Progress Laundry c. 1911
This is a picture of the Progress Laundry that opened in 1910. One of my mother's aunts was working as a laundress in 1910, at a laundry not at home (so unlike Mildred Pierce's mother, she didn't take in other people's washing). I don't know that she worked at the Progress Laundry -- there were a number of laundries in Indianapolis at the time -- but it wouldn't surprise me.

A saloon:

Wm Brommer Saloon c. 1909
Looks like they cleaned it up and cleaned the customers out for the picture. I don't know that Lawrence frequented the Brommer Saloon, but he probably visited it -- and a number of others -- while carousing around the town.

The drug store Lawrence was alleged to have burgled in 1912 was owned by a fellow named Ferdinand A. Mueller, who soon thereafter went on to other pursuits:

Mr. Mueller's drug store on E. Washington Street is no longer there. Pretty much nothing is there anymore but parking lots. But Mr. Mueller told the the police and newspapers that so far as he knew, nothing was taken from his store in the infamous burglary.

Saturday Evening Post, published in Indianapolis, December 18, 1915.

Dreher's 1916 Simplex Guide and Map of Indianapolis -- detailing streetcar lines, how to get where you want to go, and showing views of the city.

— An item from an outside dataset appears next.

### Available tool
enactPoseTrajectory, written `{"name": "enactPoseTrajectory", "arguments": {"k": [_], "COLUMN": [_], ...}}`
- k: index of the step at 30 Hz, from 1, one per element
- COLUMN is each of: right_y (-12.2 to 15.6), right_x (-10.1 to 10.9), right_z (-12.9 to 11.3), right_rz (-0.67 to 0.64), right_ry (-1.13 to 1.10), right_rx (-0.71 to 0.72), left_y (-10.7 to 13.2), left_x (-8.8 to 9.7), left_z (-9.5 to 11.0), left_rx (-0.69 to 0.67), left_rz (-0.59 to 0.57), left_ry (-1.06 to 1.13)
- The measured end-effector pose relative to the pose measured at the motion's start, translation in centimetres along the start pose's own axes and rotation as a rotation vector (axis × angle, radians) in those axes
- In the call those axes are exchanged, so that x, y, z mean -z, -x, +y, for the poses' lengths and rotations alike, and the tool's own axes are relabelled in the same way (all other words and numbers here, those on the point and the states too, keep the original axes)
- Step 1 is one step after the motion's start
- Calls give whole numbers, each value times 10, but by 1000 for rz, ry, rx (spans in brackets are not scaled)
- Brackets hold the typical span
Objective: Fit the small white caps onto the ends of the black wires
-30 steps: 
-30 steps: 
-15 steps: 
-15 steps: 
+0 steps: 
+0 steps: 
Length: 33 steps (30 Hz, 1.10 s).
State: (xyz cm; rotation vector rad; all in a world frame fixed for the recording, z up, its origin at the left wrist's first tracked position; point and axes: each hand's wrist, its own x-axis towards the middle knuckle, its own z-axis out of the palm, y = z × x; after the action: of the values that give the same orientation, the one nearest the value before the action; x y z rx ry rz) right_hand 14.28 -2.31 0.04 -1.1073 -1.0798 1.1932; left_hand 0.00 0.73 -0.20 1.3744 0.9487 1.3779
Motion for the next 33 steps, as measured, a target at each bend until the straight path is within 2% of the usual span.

Afterwhiles, by James Whitcomb Riley. My mother had several copies of this. I didn't know why. Now I do. She also had some other Riley books. Lawrence's middle name was... Riley.

A Hoosier Romance, by James Whitcomb Riley. 1910.

Sooty, gritty, grimy Indianapolis in the movies, c. 1916.

The Golden State, the Sunset, and the California all were "Limiteds" that passed through the orange groves of Southern California back in the day. Looks like the picture dates from before 1920.
And so, they arrive. My mother, her mother, and her stepfather arrived in California in 1917, perhaps in June, perhaps in October. They took the route to Santa Ana where Leo and Edna were wed, then they headed up the coast to Santa Maria where they stayed at least until sometime in the 1930s (haven't quite sorted out the year they left, but it was after 1930.) The postcard is part of the collection of a Canadian fellow named David who has been posting them on his blog since 2009. Many of his cards are simply charming.